My general stance on stuff like this is that spiritual traditions with good maps and highly attained practitioners tend to really know what they're talking about when it comes to understanding what will happen in our subjective experience.  So if they unanimously agree that Kundalini is coiled at the base of our spine and will eventually flow up and down through all the chakras then I'd tend to assume that they're right.  I'm less certain when it comes to their assumptions about the physical basis or location of what's going on -- that's the sort of thing that would have to be sorted out by careful neurological research that no one really seems to be able to study yet.  It also might be worthwhile to differentiate full-blown Kundalini awakenings with the energy rising from the base of the spine from the laundry list of phenomena that are considered to be caused by Kundalini(spontaneous mudras, head rolls, eye blinks, etc.).  

Something like the head rolls could be small groups of motor neurons noticing that moving in a certain way disproves some of our mind's assumptions about the stability/permanence of the sense of self in the head.  I think the Kundalini energy at the base of the spine could be more at the level of a complex drive like lust -- only instead of looking for something out there in the outside world, it discovers that it can start looking at all sorts of stuff on the "inside".  
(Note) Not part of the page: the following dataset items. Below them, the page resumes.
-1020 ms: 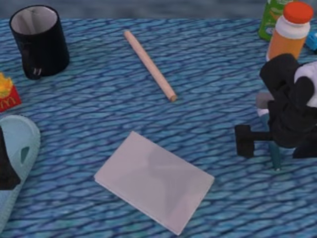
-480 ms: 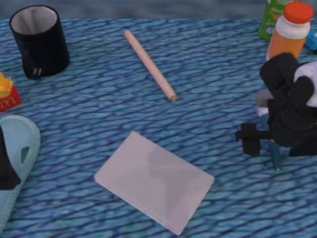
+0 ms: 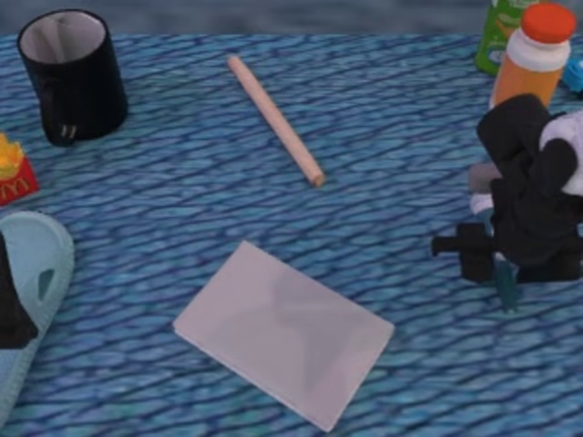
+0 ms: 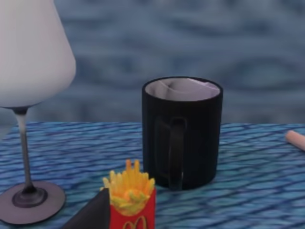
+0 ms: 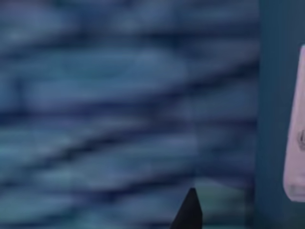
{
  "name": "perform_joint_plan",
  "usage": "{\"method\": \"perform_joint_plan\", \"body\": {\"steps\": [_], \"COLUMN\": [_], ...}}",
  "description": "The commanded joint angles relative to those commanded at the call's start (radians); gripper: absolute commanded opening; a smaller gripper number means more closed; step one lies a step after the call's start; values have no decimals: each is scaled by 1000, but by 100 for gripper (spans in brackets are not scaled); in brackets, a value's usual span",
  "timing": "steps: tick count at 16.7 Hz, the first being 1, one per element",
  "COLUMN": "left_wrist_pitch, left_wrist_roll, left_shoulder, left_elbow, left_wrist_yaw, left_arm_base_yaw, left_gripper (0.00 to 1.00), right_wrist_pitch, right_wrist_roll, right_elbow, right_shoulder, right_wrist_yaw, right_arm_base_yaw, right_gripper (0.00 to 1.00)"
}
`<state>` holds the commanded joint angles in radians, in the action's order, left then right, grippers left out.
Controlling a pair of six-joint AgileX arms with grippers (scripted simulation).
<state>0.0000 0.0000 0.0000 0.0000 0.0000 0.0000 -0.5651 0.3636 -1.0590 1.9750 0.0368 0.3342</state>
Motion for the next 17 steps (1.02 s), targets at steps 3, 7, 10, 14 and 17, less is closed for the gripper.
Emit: {"method": "perform_joint_plan", "body": {"steps": [3, 7, 10, 14, 17], "left_wrist_pitch": [0, 0, 0, 0, 0], "left_wrist_roll": [0, 0, 0, 0, 0], "left_shoulder": [0, 0, 0, 0, 0], "left_elbow": [0, 0, 0, 0, 0], "left_wrist_yaw": [0, 0, 0, 0, 0], "left_arm_base_yaw": [0, 0, 0, 0, 0], "left_gripper": [100, 100, 100, 100, 100], "right_wrist_pitch": [-32, 73, 249, 574, 849], "right_wrist_roll": [-11, -40, -81, -152, -211], "right_elbow": [-28, -9, 31, 116, 193], "right_shoulder": [-66, -89, -127, -195, -263], "right_wrist_yaw": [19, -22, -87, -202, -295], "right_arm_base_yaw": [2, 5, 5, 1, -2], "right_gripper": [0, 0, 0, 0, 0]}}
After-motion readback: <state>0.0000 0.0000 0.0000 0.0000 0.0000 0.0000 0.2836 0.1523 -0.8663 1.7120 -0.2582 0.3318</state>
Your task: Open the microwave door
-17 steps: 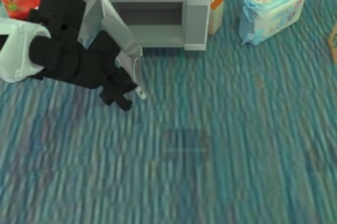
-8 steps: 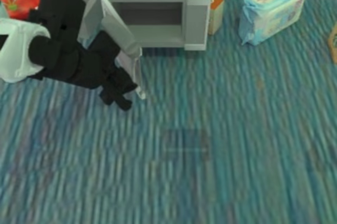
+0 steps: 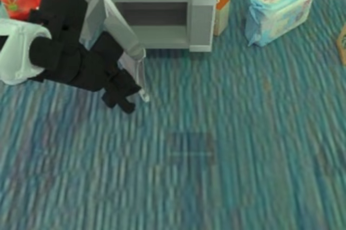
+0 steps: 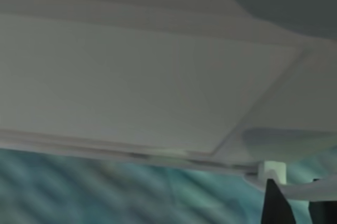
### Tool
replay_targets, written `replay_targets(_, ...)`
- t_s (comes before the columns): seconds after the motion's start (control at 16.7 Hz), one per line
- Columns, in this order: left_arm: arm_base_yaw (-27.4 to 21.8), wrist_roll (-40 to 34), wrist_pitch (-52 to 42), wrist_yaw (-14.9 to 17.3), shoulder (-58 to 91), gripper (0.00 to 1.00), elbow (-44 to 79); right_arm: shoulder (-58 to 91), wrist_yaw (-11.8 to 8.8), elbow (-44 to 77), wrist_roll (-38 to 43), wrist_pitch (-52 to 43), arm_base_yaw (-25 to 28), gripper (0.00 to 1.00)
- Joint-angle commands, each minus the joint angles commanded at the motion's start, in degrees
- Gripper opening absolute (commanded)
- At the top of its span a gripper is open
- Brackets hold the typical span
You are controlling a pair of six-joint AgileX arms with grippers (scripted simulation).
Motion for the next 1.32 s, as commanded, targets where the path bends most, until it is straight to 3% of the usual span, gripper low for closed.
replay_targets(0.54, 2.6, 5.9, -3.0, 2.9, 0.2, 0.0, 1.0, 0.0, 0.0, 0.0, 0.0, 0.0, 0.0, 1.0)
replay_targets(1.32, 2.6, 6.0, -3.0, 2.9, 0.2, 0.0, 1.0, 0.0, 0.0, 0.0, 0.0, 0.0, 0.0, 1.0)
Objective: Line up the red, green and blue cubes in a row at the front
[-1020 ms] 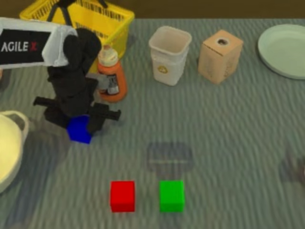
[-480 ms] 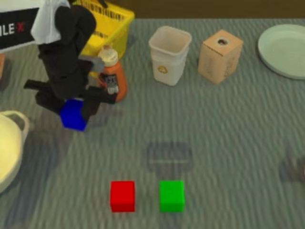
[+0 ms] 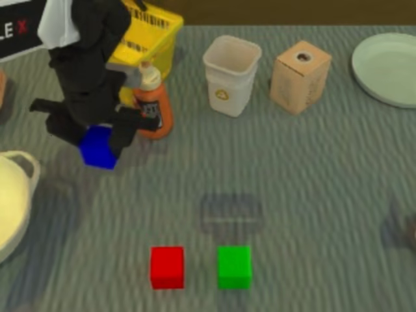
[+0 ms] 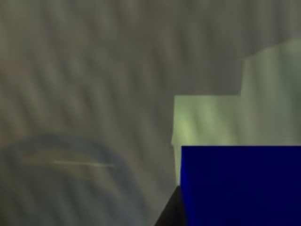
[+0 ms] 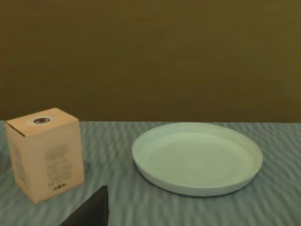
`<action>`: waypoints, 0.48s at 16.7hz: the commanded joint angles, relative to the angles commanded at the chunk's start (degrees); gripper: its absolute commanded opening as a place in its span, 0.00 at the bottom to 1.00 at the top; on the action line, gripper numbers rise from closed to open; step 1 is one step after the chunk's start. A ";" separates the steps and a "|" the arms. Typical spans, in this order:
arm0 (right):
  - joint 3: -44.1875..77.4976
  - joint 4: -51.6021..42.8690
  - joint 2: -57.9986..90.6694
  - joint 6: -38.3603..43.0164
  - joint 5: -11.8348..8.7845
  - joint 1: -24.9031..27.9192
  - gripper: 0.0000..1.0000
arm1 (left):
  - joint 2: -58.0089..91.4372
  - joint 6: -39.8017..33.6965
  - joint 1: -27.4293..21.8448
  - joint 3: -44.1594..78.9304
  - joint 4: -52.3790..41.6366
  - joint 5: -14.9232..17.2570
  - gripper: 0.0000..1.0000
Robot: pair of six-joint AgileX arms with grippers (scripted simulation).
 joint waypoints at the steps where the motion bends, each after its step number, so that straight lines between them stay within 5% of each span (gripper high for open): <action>1: 0.00 0.00 0.00 0.00 0.00 0.00 1.00 | 0.52 -1.29 -1.20 0.84 -0.42 -0.01 0.00; 8: 0.00 0.00 0.00 0.00 0.00 0.00 1.00 | 6.57 -25.83 -19.25 11.43 -6.07 -0.15 0.00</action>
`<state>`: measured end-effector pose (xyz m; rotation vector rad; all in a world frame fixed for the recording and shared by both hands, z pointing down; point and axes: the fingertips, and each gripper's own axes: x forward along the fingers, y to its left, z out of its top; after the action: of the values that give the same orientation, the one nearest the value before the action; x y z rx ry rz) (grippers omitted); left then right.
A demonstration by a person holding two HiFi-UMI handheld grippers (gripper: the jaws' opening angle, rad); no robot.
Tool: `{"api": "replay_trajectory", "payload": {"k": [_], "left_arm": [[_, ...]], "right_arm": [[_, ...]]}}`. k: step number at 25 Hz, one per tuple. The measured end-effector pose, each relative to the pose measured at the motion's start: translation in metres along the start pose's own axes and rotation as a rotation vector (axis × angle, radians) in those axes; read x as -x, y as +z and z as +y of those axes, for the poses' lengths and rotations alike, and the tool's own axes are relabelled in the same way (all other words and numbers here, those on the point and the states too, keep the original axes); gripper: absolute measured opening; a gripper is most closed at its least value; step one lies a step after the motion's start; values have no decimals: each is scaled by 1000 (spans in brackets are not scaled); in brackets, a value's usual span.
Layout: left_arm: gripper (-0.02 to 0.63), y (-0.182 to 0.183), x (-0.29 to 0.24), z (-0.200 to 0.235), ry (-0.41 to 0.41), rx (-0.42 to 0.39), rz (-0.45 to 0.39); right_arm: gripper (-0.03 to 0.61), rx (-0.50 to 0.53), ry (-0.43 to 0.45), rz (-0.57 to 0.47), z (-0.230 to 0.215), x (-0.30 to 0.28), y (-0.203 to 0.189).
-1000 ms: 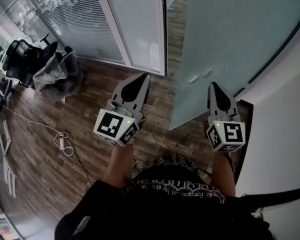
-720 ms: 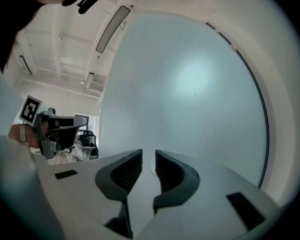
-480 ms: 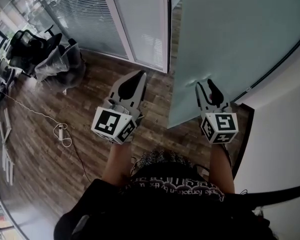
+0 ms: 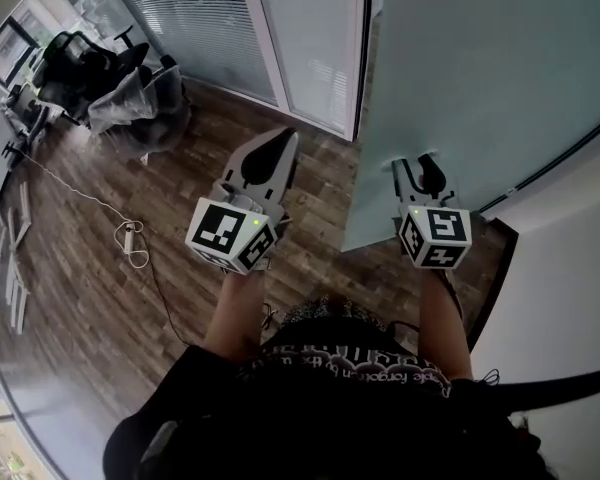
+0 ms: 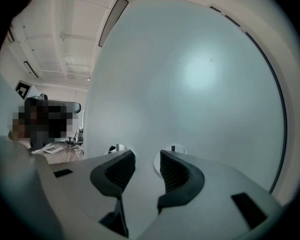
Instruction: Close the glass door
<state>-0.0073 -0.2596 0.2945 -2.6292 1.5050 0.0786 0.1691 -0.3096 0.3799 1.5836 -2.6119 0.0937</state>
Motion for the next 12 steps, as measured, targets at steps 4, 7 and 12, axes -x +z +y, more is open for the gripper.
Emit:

Without doubting the importance of the experience to you, but putting my sceptical hat on, my question is - why is this just in Indian yoga theory ?
As with a lot of energy body theory we seem to have adopted the Indian view partly because of a lack of anything similar in cultures (like the Western one) outside of India.
I mean, why aren't people spontaneously describing things coiled around the base of their spine regardless of whether they read anything about kundalini or not ?
I know there are vague sort of parallels drawn between Indian yoga theory and the experiences of people in other cultures, but there doesn't seem much to go on that would suggest that people independently discover this coiled serpent aspect - correct me if I'm wrong.